Toward the end of Lane's pitch, I raised my hand.
"Could you please explain your relationship to Estate Planning of California?" I asked.
Lane said he'd answer my question later. I said it was a simple question and asked if he could briefly respond. He again said he'd answer later. I asked again. He ordered me to leave the room.
"It's a simple question," I said. "Couldn't you just briefly explain your relationship to the company?"
"I'm telling you to leave right now," said Lane, temporarily abandoning his salesman's smile. "You're trespassing."
"And I'm telling you I'd like you to answer the question," I said.
"You're trespassing," he said. "If you don't leave, I'll call the police."
Later, I discovered that in inquiring about the specifics of business relationships involving EPoC, I had broached more than a touchy subject. I'd apparently stumbled onto a link between some West Coast trust mills and the operations of one of America's more notorious crime families, a family whose leaders were recently found guilty of wire-fraud charges related to a multimillion-dollar Florida-based financial fraud scheme.
I'd encountered an operation that connected millions -- perhaps even billions -- of dollars of elderly Californians' assets to a firm called Great American Trust Co., which, a Securities and Exchange Commission complaint says, exists as a front for an investment program that was "wholly fictitious and designed solely to defraud investors of their money."
I'd nudged open a door that fed into a maze that, when followed to its end, led to men known as Super Swindlers.
Living trusts have good and proper uses, and there is no evidence I know of that EPoC or Lane has touted or sold anything but legitimate estate planning tools and financial products. Still, trust mills are notorious for high-pressure sales tactics and client complaints. So I expected Lane might be chary about answering questions.
But really: trespassing?
When I got back to my office the next day, I did a little poking into EPoC, a firm that, according to documents in the California Secretary of State's Office, has existed for just a few months.
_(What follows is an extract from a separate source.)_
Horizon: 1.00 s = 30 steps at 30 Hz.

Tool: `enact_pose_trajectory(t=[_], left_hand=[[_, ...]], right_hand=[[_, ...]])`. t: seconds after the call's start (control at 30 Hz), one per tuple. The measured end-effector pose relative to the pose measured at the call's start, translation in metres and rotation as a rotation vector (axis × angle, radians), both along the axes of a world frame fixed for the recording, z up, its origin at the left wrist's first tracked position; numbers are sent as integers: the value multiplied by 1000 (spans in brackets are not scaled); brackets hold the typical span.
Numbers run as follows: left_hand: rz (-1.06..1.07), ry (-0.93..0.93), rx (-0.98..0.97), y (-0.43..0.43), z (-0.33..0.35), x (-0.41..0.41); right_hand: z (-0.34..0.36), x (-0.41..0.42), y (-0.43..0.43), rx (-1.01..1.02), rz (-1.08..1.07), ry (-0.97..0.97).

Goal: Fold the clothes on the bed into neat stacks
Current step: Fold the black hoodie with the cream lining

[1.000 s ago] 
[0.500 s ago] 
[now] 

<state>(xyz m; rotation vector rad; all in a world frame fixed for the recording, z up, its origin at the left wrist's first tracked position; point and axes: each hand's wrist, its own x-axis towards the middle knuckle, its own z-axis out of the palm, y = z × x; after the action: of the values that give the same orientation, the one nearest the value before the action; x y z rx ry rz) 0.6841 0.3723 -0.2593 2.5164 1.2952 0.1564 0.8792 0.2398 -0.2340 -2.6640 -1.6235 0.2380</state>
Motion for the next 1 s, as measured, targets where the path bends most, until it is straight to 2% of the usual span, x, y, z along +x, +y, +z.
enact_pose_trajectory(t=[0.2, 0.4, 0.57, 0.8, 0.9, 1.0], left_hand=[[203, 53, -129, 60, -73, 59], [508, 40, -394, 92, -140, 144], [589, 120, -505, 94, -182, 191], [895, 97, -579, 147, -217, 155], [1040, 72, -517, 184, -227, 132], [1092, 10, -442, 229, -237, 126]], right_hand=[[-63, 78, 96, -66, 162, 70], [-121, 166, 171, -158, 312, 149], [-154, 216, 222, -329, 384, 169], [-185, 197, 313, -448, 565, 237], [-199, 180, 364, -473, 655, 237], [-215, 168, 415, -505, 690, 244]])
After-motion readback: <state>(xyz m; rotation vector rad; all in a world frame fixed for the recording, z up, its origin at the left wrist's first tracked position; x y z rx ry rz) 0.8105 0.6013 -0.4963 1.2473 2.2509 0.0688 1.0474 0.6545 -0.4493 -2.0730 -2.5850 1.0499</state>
I also looked into a company called EPI-Estate Planning Inc., which Lane told us during his seminar was EPoC's "predecessor company." He said the name had been changed for business reasons, and didn't elaborate further.
EPI-Estate Planning was "an established, 4-year-old company," he assured us. "It's the same people in both companies."
Sure enough, Lane was listed as a seminar presenter in a July 2002 full-page Los Angeles Times ad for EPI-Estate Planning Inc. And the 2002-2003 alumni magazine of the University of San Diego Law School, where Lane graduated in 1969, says he had been a vice president and general counsel for EPI-Estate Planning Inc.
When I looked up EPI-Estate Planning Inc. at the California Department of Insurance, I got a whiff -- merely a whiff -- of the reasons that questions about this cluster of companies might be unwelcome. EPI-Estate Planning -- which California records say is part of a group of firms with the names EPI, EPICO, the American Association of Independent Paralegals, and AAIP, all of which pitch living trusts at seminars -- has been subject to a Department of Insurance investigation.
So far, the investigation has produced written "accusations" -- the Insurance Department's version of a regulatory complaint -- contending that, among other things, the company has sent an employee, who happened to have been a felon, into an elderly client's home, where he bullied the client into signing a release form granting access to the client's assets. The employee then used the assets to buy annuity insurance contracts without permission, paying himself thousands of dollars of commissions, the Insurance Department contends.
In another accusation, the Department of Insurance says an EPI-Estate Planning Inc. employee falsified customers' dates of birth on numerous insurance policies the customers were, actually, too old to take out.
But the disturbing linkages do not stop there.
The president of EPI-Estate Planning Inc., according to Nevada public records, is a man named Paul Noe. The California Department of Insurance accusation says that Paul Howe Noe II described himself to customers as vice president of EPI.
And Paul Howe Noe II is the son of Paul Howe Noe Sr., an international con man who is a subject of the 1973 book The Fountain Pen Conspiracy, subsequently reissued as The Super Swindlers.